Tip for Former Foster Children #6: Enjoy Life Without Children for Awhile
This tip is geared more towards foster children that have recently aged out. If you are reading this, and already have a child or two, this does not apply to you. (Yes, you can be a wonderful nurturing parent regardless of your age, background, and past situation.) The fact that you’re reading this shows that you are very proactive and wise.
However, if you don’t have children yet, please, I urge to you to wait awhile for children. I personally feel that its ideal to be married at least two years before becoming pregnant. This is not to say that single moms can’t be good parents, but it is so much easier (and better for the child) to have a partner.
You’ve had a rough childhood, and you deserve to enjoy life without the responsibility of another human being that needs your devotion about 100% of the time. That doesn’t mean that you won’t be a great parent one day (I’m sure you will) but that is a excellent idea to wait a few years.
Tip for Former Foster Children #7: Volunteer
If you want to, I highly encourage volunteering. It can be very therapeutic to help someone else in need, and there are numerous social service agencies that would be thrilled to have your help. Read “Volunteer Opportunities for Former Foster Children” for suggestions.
Tip for Former Foster Children #8: Stay Away from Drugs
Please, do not experiment with drugs. Nothing good can come from it. I urge you to never, ever, try any illegal drug, not even once. If you find yourself in bad company, it’s time to make new friends. If you need to, move to a new area. I know it sounds extreme, but drug abuse will only lead to future problems. Do you really want your future children to live the same childhood you did? As you might know, drug abuse is one of the main reasons why children are removed from their homes. I know it sounds trite, but just say no. Stay away from individuals who use drugs.
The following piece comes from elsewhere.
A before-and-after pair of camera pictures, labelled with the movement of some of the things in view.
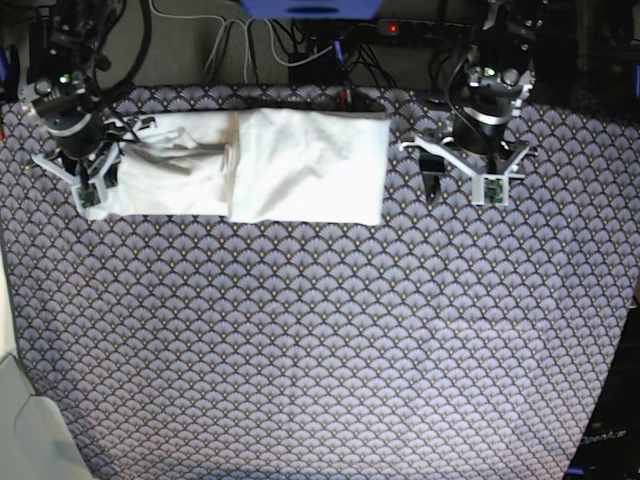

Tip for Former Foster Children #9: Speak Out
Were you abused while in foster care? Did you keep it a secret? If so, please, I urge you to report this horrible crime. Whether you were abused physically, sexually, or verbally it must be reported. If you were sexually abused call a rape crisis center in your area for help on reporting it. I would simply call the child abuse hot line for reporting physical or emotional abuse while in foster care. This needs to be done to prevent it from happening to another child.
If you were in a group home, and feel that some of the things that happened to you in foster care were not appropriate, but all means report it. I recommend contacting the board of directors president, perhaps writing a letter, and asking to meet with him/her to discuss your situation. You might share ideas on how the home can be improved, etc. Do it for the sake of future residents. Your voice does matter.
Tip for Former Foster Children #10: Ask for Help
Do not hesitate to seek assistance if you need it. By that, I mean if you find yourself in a crisis and needing help with food, utilities, medicine, etc., don’t be afraid to ask for help. Call 211 – read “How to Get Social Service Help By Calling 211.”
That being said, however, i highly encourage you to have a budget and practice money management skills. I recommend reading books by Dave Ramsey. If possible, take his course – “Financial Peace University” if it is offered in your area. Join an online money management forum for advice. Avoid the temptation to get into credit card debt.
These are just a few tips for life after foster care. Take it easy, relax, and hang in there! Enjoy Your Life!